_ABOUT THIS EXERCISE:_ Copy verbatim the block of lines in the entries below whose first line contains "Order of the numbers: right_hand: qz" and whose last line contains "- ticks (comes". Leave out all other lines.

Dataset entries:

|---|

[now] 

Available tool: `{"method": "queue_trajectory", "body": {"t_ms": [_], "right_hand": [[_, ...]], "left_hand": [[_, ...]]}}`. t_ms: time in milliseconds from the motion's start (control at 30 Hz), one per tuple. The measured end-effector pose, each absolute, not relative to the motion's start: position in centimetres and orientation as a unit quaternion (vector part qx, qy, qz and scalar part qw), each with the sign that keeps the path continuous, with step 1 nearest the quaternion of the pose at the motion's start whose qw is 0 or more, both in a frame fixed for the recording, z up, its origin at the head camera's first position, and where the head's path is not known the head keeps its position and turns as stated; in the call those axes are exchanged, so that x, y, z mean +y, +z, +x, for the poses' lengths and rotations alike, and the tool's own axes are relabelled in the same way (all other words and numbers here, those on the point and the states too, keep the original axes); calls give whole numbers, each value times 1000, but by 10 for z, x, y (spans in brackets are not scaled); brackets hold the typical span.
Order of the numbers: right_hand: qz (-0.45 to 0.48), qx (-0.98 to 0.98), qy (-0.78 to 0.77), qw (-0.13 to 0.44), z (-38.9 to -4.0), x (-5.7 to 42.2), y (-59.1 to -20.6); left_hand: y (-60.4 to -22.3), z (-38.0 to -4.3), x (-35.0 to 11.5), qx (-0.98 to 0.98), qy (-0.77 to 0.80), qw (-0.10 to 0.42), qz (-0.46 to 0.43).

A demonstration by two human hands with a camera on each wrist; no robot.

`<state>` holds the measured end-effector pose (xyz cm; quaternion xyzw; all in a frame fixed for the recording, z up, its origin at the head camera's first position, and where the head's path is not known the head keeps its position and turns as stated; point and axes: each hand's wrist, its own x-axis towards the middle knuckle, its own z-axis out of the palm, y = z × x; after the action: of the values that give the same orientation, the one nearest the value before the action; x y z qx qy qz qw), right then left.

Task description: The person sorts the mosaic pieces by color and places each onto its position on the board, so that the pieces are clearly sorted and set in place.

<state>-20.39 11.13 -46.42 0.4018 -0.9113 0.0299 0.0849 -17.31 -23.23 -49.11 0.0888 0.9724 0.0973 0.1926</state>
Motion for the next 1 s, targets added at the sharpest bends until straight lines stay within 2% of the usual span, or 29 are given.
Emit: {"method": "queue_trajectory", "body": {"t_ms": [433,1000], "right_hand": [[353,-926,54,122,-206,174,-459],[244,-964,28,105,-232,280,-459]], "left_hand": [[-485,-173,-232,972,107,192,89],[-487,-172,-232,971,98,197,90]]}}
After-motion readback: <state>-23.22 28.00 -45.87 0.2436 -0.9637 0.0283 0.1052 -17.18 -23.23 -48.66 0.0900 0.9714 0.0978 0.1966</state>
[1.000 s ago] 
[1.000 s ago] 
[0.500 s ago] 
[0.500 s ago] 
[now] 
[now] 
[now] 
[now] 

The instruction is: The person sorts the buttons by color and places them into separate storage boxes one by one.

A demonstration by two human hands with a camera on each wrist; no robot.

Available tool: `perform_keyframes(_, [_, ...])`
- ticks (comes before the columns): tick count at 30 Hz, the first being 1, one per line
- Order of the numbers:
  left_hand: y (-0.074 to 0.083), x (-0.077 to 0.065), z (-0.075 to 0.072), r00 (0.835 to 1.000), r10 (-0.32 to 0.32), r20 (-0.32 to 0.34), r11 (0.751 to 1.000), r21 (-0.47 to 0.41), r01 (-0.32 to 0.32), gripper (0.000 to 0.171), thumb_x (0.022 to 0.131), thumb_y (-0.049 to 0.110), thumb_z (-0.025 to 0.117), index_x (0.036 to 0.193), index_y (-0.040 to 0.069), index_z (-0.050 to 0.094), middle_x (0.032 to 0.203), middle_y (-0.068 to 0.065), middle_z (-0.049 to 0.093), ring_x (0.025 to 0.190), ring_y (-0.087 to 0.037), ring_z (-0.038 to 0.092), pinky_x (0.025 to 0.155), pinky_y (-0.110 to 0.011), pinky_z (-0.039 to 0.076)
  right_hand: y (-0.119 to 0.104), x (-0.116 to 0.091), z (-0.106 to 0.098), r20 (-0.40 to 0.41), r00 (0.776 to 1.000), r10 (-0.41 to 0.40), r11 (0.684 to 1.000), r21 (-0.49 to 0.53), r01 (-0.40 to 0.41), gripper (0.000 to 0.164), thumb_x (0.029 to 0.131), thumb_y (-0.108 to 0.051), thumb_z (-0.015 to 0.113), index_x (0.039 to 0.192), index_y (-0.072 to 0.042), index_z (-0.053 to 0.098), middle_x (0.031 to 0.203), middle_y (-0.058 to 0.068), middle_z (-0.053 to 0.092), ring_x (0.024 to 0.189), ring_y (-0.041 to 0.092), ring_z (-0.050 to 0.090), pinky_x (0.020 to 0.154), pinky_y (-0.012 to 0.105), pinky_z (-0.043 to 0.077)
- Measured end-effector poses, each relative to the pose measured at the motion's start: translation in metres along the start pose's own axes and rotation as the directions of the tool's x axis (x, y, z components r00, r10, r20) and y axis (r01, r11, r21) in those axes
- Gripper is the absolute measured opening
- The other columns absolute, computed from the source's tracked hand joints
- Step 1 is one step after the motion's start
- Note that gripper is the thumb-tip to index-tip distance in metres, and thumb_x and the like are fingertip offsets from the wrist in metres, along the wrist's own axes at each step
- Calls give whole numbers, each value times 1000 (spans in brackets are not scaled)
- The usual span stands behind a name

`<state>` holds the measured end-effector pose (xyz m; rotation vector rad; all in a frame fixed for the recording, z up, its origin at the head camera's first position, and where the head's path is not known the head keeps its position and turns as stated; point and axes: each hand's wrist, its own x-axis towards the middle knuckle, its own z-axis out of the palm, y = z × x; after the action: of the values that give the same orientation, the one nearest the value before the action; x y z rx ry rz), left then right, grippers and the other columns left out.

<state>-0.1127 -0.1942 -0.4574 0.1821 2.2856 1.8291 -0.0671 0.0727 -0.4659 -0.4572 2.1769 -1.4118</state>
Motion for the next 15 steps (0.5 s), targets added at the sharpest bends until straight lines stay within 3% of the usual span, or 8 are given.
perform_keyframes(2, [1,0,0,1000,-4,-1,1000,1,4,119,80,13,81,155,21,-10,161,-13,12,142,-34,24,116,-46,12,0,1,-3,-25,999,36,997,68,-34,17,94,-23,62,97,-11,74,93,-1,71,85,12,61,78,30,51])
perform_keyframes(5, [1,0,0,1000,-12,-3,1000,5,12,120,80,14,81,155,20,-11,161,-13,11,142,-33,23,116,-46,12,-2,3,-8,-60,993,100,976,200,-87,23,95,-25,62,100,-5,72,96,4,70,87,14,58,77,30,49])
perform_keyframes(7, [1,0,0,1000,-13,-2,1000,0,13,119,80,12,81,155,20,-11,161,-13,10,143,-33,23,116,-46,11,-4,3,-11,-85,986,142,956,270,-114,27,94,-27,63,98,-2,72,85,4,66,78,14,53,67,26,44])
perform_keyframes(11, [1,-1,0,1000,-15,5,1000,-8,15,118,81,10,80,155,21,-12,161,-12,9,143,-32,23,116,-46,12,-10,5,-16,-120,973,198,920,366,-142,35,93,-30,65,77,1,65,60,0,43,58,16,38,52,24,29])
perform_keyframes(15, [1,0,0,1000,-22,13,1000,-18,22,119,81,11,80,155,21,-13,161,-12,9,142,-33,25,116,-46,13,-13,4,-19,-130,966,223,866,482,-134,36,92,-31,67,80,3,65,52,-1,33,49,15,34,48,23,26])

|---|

_PROBLEM SOLUTION:_
Order of the numbers: right_hand: qz (-0.45 to 0.48), qx (-0.98 to 0.98), qy (-0.78 to 0.77), qw (-0.13 to 0.44), z (-38.9 to -4.0), x (-5.7 to 42.2), y (-59.1 to -20.6); left_hand: y (-60.4 to -22.3), z (-38.0 to -4.3), x (-35.0 to 11.5), qx (-0.98 to 0.98), qy (-0.77 to 0.80), qw (-0.10 to 0.42), qz (-0.46 to 0.43).

A demonstration by two human hands with a camera on each wrist; no robot.

`<state>` holds the measured end-effector pose (xyz cm; quaternion xyzw; all in a frame fixed for the recording, z up, its origin at the head camera's first position, and where the head's path is not known the head keeps its position and turns as stated; point and axes: each hand's wrist, its own x-axis towards the middle knuckle, its own z-axis out of the palm, y = z × x; after the action: of the values that give the same orientation, the one nearest the value before the action; x y z qx qy qz qw), right then left.

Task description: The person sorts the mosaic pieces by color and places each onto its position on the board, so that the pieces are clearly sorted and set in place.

<state>-20.39 11.13 -46.42 0.4018 -0.9113 0.0299 0.0849 -17.31 -23.23 -49.11 0.0888 0.9724 0.0973 0.1926</state>
Motion for the next 1 s, targets added at the sharpest bends until straight lines stay within 2% of the usual span, or 29 are given.
Emit: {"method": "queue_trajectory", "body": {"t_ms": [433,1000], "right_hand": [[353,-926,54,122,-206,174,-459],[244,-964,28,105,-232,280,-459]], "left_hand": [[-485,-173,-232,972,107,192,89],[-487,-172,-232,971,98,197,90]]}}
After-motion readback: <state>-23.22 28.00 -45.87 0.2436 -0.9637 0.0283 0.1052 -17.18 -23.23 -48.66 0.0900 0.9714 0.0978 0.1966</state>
[1.000 s ago] 
[1.000 s ago] 
[0.500 s ago] 
[0.500 s ago] 
[now] 
[now] 
[now] 
[now] 

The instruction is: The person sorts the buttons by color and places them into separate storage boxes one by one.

A demonstration by two human hands with a camera on each wrist; no robot.

Available tool: `perform_keyframes(_, [_, ...])`
- ticks (comes before the columns): tick count at 30 Hz, the first being 1, one per line

The exercise output is complete.